---------- Records provided

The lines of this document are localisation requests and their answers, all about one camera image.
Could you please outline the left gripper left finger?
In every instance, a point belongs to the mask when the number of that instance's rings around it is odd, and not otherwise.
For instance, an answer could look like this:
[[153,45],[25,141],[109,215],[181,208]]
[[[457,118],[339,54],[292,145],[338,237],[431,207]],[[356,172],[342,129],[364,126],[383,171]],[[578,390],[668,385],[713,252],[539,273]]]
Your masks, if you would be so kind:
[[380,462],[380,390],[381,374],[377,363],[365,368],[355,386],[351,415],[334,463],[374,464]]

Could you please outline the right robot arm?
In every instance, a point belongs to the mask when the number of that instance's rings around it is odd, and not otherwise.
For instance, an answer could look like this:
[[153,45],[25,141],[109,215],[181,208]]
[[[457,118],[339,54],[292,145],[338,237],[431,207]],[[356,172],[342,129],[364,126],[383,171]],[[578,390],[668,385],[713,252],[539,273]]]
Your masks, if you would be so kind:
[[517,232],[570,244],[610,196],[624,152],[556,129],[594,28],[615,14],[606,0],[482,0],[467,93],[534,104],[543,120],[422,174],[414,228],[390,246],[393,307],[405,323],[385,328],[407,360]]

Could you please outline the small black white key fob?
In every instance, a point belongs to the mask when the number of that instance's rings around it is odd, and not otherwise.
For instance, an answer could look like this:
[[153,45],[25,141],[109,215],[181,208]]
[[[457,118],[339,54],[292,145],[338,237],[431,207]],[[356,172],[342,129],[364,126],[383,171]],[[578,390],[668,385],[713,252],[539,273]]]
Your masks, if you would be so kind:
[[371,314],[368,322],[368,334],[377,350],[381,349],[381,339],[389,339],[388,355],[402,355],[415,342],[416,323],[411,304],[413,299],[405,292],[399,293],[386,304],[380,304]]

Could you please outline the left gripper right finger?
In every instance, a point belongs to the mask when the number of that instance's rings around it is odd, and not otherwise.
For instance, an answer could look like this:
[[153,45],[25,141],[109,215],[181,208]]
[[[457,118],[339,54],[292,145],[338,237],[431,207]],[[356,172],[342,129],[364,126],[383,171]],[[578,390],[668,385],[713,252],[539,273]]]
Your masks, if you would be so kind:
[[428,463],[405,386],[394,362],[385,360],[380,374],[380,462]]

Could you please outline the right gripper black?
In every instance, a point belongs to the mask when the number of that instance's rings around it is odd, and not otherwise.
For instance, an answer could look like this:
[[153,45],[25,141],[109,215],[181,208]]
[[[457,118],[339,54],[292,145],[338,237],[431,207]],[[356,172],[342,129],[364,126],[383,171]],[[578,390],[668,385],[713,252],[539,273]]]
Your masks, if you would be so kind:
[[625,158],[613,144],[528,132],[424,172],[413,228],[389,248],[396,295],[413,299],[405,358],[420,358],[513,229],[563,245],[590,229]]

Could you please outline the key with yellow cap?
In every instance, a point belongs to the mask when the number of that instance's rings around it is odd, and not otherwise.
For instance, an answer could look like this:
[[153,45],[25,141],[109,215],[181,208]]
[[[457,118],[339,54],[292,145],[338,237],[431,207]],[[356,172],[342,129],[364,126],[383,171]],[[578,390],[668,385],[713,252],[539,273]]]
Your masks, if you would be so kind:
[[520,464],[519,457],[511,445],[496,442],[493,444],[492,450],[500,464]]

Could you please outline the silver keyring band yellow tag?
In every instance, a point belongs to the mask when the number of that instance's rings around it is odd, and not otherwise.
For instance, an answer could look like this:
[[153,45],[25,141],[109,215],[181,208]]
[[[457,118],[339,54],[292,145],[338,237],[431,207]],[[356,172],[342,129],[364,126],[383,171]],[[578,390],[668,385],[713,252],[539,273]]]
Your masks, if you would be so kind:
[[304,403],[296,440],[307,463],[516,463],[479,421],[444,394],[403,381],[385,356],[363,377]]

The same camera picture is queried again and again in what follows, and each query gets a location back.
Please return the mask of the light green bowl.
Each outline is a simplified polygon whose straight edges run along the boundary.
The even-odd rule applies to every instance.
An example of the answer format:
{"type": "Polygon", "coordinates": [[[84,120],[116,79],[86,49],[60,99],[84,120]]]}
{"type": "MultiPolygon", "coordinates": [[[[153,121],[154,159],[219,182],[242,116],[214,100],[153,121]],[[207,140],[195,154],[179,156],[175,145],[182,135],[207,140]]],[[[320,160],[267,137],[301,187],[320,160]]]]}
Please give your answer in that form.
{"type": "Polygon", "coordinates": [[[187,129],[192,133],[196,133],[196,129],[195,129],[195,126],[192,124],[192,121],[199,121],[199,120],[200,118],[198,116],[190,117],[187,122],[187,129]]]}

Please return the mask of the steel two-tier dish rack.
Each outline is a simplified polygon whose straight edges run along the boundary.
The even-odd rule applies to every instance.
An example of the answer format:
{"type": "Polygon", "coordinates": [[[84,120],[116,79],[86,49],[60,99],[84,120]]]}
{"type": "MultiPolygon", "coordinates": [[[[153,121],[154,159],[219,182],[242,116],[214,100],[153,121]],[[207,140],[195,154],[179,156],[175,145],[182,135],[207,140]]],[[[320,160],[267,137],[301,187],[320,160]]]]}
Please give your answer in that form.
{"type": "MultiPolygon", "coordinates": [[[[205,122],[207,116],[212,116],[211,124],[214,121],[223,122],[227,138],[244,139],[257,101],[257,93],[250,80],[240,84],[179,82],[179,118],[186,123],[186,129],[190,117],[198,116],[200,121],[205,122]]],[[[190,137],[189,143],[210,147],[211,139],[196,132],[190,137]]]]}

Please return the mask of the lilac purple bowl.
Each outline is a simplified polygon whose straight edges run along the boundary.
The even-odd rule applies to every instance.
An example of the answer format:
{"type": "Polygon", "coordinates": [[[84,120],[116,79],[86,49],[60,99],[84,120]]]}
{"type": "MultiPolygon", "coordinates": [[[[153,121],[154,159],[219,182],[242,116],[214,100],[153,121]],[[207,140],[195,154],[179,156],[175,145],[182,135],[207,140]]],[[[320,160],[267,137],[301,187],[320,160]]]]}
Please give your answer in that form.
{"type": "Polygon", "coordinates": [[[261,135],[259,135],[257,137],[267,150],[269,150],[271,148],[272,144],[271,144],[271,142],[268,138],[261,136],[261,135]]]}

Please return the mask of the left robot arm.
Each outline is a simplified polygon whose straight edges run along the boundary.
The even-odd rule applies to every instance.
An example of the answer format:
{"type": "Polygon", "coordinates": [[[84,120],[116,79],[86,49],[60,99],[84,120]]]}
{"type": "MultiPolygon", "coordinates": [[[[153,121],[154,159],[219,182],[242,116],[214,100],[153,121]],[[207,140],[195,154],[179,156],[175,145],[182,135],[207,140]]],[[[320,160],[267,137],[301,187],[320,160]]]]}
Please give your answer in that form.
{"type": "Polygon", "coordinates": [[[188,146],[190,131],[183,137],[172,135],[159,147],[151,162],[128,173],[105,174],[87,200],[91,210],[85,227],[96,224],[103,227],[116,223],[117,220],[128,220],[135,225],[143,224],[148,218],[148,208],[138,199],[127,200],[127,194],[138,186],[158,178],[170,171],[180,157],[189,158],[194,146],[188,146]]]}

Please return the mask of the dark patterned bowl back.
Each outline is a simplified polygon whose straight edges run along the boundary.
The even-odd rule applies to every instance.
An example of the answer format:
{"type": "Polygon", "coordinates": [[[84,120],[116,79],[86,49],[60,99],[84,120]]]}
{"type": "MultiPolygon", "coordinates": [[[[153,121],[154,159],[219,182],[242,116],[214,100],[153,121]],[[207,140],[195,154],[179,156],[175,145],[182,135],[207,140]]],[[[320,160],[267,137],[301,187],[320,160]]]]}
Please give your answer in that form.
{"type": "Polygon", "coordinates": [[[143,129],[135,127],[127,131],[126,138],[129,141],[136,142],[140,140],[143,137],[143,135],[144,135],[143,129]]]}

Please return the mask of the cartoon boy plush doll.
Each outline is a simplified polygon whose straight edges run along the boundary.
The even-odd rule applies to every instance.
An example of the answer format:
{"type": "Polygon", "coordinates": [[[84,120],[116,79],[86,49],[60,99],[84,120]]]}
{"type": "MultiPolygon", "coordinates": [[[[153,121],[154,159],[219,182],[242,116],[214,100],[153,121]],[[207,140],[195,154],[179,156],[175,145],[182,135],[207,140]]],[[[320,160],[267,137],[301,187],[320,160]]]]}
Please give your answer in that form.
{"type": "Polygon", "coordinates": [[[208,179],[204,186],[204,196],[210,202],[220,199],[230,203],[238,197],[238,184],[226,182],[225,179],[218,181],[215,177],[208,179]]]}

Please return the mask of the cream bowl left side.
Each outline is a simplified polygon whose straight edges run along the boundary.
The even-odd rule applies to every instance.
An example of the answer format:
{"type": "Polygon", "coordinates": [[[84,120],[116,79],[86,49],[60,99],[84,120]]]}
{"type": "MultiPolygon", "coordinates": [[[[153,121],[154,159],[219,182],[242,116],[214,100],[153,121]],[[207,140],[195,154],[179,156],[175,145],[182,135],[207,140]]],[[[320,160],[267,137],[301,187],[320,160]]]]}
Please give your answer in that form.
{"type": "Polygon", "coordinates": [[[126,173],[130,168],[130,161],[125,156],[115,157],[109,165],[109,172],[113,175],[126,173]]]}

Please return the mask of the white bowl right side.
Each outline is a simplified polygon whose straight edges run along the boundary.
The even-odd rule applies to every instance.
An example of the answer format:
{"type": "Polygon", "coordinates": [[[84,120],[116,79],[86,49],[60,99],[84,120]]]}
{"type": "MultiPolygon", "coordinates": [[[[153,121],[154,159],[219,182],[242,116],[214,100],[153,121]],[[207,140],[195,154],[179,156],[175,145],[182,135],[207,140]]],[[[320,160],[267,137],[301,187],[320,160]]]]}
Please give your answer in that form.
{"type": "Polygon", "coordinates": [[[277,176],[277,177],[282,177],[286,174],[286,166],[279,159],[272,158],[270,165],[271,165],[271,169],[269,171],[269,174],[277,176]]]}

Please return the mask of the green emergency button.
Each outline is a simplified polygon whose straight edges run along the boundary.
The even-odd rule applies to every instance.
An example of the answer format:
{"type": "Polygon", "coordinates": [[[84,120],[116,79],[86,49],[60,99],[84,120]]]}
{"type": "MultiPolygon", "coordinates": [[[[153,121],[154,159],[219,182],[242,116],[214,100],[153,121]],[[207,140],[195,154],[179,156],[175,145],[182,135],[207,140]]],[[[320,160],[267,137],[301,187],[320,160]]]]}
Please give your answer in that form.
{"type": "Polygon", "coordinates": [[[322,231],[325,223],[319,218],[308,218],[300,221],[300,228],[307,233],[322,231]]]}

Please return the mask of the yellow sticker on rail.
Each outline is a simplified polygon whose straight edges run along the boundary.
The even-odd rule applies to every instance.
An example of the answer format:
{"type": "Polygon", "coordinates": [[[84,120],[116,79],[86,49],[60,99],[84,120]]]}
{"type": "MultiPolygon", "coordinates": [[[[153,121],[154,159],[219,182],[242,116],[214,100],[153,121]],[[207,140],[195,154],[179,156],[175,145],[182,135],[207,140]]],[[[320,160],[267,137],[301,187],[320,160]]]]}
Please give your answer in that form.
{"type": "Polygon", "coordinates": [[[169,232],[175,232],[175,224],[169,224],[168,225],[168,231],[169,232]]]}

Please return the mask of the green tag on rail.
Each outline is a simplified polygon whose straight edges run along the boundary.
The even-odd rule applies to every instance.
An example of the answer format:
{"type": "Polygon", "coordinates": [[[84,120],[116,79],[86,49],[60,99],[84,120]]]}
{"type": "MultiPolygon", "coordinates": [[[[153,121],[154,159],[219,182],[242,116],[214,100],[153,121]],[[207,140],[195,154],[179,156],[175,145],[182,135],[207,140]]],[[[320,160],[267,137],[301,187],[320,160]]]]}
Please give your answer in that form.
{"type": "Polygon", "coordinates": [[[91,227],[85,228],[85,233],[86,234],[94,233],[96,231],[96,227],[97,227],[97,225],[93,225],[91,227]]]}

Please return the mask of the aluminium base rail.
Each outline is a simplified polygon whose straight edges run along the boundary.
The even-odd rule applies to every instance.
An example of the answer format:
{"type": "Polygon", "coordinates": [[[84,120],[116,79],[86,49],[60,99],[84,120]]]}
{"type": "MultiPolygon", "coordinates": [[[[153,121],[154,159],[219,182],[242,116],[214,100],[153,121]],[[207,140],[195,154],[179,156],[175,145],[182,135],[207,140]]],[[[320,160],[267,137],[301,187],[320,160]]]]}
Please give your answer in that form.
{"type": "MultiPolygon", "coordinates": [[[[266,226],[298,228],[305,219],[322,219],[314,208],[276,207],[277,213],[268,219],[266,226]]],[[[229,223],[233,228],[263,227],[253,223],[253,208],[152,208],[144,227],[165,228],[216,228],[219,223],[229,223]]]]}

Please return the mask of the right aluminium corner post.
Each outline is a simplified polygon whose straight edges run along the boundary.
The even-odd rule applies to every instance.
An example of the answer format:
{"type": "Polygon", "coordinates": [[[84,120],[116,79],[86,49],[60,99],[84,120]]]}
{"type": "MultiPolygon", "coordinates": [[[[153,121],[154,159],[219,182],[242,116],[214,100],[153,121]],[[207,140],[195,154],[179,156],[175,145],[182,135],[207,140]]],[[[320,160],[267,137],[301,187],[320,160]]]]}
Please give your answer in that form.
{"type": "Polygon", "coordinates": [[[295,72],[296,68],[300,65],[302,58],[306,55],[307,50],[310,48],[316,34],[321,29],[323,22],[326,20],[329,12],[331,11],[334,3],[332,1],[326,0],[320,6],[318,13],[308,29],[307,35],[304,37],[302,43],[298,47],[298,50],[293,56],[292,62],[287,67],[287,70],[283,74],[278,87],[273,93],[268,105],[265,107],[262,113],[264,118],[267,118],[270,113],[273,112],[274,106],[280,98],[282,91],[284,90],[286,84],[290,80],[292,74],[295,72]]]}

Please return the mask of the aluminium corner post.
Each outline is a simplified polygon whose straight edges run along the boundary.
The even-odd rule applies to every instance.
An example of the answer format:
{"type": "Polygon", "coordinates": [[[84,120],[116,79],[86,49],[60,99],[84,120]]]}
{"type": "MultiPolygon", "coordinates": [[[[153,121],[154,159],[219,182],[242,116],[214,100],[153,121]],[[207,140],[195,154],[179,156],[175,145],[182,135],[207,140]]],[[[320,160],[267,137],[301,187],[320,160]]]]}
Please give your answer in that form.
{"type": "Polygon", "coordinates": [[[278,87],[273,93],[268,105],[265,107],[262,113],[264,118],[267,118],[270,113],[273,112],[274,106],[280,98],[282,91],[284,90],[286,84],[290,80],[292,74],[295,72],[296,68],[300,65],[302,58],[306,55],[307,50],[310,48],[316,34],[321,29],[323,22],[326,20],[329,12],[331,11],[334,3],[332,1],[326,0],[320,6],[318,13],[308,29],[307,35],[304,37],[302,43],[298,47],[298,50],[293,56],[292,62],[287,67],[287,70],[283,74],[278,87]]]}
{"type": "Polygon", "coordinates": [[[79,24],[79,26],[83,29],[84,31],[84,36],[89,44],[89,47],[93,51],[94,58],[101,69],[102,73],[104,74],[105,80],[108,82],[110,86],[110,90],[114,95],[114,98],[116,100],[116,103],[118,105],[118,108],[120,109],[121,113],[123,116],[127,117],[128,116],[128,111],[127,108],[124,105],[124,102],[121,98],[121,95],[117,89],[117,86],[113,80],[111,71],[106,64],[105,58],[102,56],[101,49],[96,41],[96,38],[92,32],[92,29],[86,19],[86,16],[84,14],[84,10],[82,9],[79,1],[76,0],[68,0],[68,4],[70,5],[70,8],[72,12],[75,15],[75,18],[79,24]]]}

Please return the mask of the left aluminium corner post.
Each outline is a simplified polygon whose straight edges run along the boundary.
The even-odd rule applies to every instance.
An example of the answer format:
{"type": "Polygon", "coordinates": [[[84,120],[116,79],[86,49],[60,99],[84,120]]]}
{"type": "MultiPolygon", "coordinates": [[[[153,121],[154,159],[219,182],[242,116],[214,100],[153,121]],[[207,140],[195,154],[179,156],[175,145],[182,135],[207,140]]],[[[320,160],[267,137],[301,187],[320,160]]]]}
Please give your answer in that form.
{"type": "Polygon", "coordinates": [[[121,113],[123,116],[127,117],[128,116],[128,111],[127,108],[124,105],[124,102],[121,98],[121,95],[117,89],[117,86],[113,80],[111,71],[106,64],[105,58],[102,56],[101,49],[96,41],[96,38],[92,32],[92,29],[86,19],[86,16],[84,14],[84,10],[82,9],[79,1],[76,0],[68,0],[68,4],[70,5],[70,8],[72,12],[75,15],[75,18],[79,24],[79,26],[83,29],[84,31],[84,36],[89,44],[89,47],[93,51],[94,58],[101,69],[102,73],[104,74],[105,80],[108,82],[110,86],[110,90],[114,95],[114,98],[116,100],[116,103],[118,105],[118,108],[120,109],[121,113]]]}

--------------------

● Task goal:
Copy out each line of the data that has the word "gripper" in it.

● Result of the task:
Could you please outline the left gripper left finger?
Could you please outline the left gripper right finger?
Could you please outline the right gripper black?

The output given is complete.